Copy down the listing below exactly, please, including every line.

*** Begin section ***

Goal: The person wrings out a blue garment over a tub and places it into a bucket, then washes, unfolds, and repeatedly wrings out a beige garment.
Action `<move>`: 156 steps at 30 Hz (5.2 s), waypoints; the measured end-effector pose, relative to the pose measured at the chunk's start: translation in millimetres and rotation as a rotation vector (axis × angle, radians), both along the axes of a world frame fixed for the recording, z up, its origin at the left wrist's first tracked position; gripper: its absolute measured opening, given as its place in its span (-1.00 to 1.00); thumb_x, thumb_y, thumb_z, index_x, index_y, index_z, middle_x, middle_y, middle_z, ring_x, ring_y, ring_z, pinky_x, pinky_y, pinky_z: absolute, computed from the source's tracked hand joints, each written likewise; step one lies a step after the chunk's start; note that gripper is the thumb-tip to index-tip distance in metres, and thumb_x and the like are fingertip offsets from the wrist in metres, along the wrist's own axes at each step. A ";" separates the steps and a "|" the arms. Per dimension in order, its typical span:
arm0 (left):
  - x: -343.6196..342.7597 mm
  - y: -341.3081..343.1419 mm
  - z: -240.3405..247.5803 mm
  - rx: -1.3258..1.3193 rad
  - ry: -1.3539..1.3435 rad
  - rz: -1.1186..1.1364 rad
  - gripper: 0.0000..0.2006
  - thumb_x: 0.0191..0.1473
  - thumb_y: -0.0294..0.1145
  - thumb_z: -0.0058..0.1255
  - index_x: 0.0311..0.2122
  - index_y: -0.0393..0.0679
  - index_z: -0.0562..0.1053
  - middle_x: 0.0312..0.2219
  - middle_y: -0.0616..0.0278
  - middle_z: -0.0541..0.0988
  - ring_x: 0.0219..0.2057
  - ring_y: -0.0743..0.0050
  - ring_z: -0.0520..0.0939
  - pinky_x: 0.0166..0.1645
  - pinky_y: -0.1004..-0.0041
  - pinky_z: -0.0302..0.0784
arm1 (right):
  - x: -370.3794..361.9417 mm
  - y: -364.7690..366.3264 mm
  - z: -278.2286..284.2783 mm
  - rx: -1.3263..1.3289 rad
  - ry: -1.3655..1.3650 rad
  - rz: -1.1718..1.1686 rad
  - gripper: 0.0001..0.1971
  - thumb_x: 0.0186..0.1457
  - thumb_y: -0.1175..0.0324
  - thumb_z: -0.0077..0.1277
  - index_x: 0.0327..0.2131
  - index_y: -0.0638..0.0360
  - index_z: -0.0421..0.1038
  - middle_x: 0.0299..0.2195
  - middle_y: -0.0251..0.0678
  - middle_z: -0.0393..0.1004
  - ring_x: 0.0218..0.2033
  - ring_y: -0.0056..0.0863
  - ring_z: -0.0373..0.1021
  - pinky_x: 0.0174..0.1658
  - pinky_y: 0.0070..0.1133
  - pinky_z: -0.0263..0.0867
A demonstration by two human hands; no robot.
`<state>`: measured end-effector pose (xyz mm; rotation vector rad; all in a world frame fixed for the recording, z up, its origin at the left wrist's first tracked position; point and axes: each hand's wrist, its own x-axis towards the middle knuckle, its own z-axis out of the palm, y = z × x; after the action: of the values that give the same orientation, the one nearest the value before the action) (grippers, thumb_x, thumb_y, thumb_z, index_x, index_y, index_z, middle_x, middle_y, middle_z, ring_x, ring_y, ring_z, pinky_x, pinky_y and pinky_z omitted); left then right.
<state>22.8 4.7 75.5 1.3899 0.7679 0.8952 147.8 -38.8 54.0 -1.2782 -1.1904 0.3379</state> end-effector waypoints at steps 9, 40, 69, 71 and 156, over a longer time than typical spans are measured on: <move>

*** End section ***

» **Answer to this exercise**:
Goal: The person wrings out a blue garment over a tub and places it into a bucket, then washes, unfolds, and repeatedly wrings out a beige garment.
Action `<move>`: 156 steps at 30 Hz (5.2 s), waypoints; the measured end-effector pose, relative to the pose measured at the chunk's start: translation in millimetres and rotation as a rotation vector (axis × angle, radians), both along the axes of a world frame fixed for the recording, z up, its origin at the left wrist's first tracked position; gripper: its absolute measured opening, given as its place in its span (-1.00 to 1.00); thumb_x, thumb_y, thumb_z, index_x, index_y, index_z, middle_x, middle_y, middle_z, ring_x, ring_y, ring_z, pinky_x, pinky_y, pinky_z: absolute, computed from the source's tracked hand joints, each written likewise; step one lies a step after the chunk's start; note that gripper is the thumb-tip to index-tip distance in metres, and thumb_x and the like are fingertip offsets from the wrist in metres, along the wrist's own axes at each step. A ";" separates the steps and a "|" the arms. Per dimension in order, its typical span:
arm0 (left):
  - x: -343.6196..342.7597 mm
  - y: -341.3081..343.1419 mm
  - z: -240.3405..247.5803 mm
  - rx: -1.3258..1.3193 rad
  - ry: -1.3539..1.3435 rad
  - rz: -1.1186..1.1364 rad
  - gripper: 0.0000..0.2006
  - thumb_x: 0.0191..0.1473
  - thumb_y: -0.0294..0.1145
  - thumb_z: -0.0058..0.1255
  - index_x: 0.0311..0.2122
  - index_y: -0.0393..0.0679
  - index_z: -0.0562..0.1053
  - middle_x: 0.0312..0.2219
  - middle_y: -0.0616..0.0278
  - middle_z: -0.0541..0.0988
  - ring_x: 0.0219..0.2057
  - ring_y: -0.0743..0.0050
  - ring_z: -0.0520..0.0939
  - pinky_x: 0.0166..0.1645
  - pinky_y: -0.1004..-0.0041
  - pinky_z: -0.0302..0.0784
arm1 (right):
  - x: -370.3794..361.9417 mm
  - y: -364.7690..366.3264 mm
  - z: -278.2286..284.2783 mm
  - rx: -1.3263..1.3289 rad
  - ry: -1.3655..1.3650 rad
  - rz: -1.1718..1.1686 rad
  - gripper: 0.0001..0.1971
  - thumb_x: 0.0186..0.1457
  - thumb_y: -0.1175..0.0324
  - thumb_z: -0.0077..0.1277
  - index_x: 0.0327..0.2131
  - index_y: -0.0638..0.0360
  - index_z: -0.0421..0.1038
  - middle_x: 0.0299..0.2195
  - middle_y: -0.0251..0.0678
  - middle_z: -0.0393..0.1004
  - ring_x: 0.0218..0.2033
  - ring_y: -0.0056..0.0863
  - ring_z: -0.0373..0.1021
  - pinky_x: 0.0174..0.1658
  - pinky_y: 0.0070..0.1133
  - pinky_z: -0.0263..0.0867
A demonstration by two human hands; no robot.
`<state>`: measured end-effector pose (xyz mm; rotation vector rad; all in a world frame fixed for the recording, z up, its origin at the left wrist's first tracked position; point and axes: each hand's wrist, its own x-axis towards the middle knuckle, its own z-axis out of the palm, y = z × x; after the action: of the values that give the same orientation, the one nearest the value before the action) (grippers, thumb_x, thumb_y, thumb_z, index_x, index_y, index_z, middle_x, middle_y, middle_z, ring_x, ring_y, ring_z, pinky_x, pinky_y and pinky_z omitted); left then right.
<state>22.8 4.7 75.5 1.3899 0.7679 0.8952 147.8 -38.8 54.0 -1.2782 -1.1904 0.3379</state> end-effector waypoints at steps 9, 40, 69, 71 and 156, over a longer time than typical spans are measured on: <move>

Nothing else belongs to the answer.